Teaching Comparative Government and Politics

Friday, December 12, 2014

Not as simple as supposed

Comparative textbooks regularly point out that the UK has a titled aristocracy, class differences in education and language, and a social welfare system that acts to bridge the class cleavages. Be careful about those generalizations. Reality is usually more complex.

British Noses, Firmly in the Air
Mellor
David Mellor, a former Conservative Party minister who resigned over a largely forgotten scandal in 1992, forced himself back into the headlines the other day.

A taxi driver recorded an extraordinarily vicious and elaborate outburst from Mr. Mellor, so full of snobbery and self-regard as to seem a comedy skit. “Shut up! You sweaty, stupid little git!” Mr. Mellor yelled, in a dispute over the route. “I’ve been in the cabinet, I’m an award-winning broadcaster, I’m a Queen’s Counsel! You think your experiences are anything compared to mine? You shut up for Christ’s sake.”…

Mitchell
Andrew Mitchell, a former Conservative Party whip, who last week was found by a judge to have insulted a policeman at the gates of 10 Downing Street, calling him “a pleb” in a harangue about what route to take to leave on his bicycle…

Thornberry
And all of this was combined with an ill-advised tweet late last month, by the Labour Party’s shadow attorney general, Emily Thornberry… which was considered to be sufficiently mocking and snobby about the working class as to force the Labour leader, Ed Miliband, to ask her to resign…

Snootiness, William Langley in The Telegraph, concluded, has always been with us, “but these days there is either more of it going on, or it is a lot easier to get caught.”

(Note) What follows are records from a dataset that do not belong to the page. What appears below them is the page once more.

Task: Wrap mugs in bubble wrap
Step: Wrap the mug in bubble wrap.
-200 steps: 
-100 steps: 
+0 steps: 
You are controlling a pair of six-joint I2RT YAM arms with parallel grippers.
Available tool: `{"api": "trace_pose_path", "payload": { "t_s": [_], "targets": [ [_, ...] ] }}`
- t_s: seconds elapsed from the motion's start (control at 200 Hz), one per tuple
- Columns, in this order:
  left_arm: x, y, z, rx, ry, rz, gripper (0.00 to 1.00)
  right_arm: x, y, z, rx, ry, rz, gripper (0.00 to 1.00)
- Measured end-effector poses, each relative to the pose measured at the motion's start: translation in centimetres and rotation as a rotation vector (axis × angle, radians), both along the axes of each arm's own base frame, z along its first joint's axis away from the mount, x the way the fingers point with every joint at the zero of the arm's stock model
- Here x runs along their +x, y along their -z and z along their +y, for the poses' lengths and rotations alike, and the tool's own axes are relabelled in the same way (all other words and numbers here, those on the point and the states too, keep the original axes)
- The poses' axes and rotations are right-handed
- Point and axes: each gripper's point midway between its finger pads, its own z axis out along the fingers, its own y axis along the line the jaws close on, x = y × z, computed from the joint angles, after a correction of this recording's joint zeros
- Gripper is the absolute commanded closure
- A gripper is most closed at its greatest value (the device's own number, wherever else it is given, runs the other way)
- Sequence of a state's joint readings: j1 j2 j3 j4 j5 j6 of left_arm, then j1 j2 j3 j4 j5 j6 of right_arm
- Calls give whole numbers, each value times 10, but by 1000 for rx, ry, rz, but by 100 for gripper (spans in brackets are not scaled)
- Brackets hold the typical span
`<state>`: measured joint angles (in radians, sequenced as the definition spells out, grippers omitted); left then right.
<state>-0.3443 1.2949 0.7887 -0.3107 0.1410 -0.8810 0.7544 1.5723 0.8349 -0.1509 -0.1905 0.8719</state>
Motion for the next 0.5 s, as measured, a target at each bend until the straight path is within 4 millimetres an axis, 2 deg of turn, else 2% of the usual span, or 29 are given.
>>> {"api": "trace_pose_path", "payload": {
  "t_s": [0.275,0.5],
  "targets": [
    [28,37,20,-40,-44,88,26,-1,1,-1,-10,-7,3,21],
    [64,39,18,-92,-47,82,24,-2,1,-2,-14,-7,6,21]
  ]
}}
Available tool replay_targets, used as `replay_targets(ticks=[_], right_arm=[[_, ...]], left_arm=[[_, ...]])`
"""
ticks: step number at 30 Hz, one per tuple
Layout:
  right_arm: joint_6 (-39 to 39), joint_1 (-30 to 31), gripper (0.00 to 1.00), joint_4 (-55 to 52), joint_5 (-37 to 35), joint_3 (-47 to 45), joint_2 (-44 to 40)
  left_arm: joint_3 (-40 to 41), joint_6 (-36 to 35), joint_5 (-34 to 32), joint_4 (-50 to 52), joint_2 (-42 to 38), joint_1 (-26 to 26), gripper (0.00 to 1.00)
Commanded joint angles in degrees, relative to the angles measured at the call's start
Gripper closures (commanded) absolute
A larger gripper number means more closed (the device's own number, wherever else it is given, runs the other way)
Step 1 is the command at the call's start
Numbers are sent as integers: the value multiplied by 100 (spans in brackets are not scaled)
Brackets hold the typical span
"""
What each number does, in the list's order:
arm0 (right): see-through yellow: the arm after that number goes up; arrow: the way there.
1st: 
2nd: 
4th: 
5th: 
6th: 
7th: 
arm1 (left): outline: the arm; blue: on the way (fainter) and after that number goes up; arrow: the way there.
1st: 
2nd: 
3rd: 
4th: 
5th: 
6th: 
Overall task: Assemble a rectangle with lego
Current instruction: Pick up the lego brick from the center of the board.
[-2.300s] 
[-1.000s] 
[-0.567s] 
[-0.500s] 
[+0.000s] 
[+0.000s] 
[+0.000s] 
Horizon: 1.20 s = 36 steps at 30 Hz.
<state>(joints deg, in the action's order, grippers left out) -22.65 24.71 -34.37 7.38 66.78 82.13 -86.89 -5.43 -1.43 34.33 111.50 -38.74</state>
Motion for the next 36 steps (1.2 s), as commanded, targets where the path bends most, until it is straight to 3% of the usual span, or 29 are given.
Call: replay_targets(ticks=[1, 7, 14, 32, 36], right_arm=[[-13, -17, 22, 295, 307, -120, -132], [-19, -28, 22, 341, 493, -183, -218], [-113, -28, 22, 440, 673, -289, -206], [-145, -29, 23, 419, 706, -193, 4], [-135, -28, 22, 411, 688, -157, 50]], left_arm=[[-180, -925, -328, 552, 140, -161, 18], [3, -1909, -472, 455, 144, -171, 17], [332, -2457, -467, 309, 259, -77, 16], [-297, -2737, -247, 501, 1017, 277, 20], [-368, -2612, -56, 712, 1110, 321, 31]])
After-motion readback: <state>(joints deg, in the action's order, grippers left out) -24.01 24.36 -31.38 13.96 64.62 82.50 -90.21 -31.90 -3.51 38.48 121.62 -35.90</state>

This is a Britain ever more unequal but uneasy about snobbery and “poshness,” where to be middle class of a certain sort (actually upper class but graciously self-deprecating) seems the ideal…

The elite, of course, do their best not to appear so, even if they dominate the country. As Toby Young warned in The Spectator magazine, “being perceived as upper class in contemporary Britain is the kiss of death, and not just in politics.”

The more unequal Britain becomes, he said, “the less we want to talk about it.” Britain is a nation of “inverted snobs,” because to claim one cares about class “is, in itself, a low-class indicator.”…

“Only in Britain,” wrote Hadley Freeman in The Guardian, “is there this kind of paralyzing myopia where a person is defined eternally by where their parents sent them to school, where snobbery and inverse snobbery clash with equal force and explode into a fiery ball of angry arguments involving such seemingly random — but actually deeply significant — things like grammar schools… "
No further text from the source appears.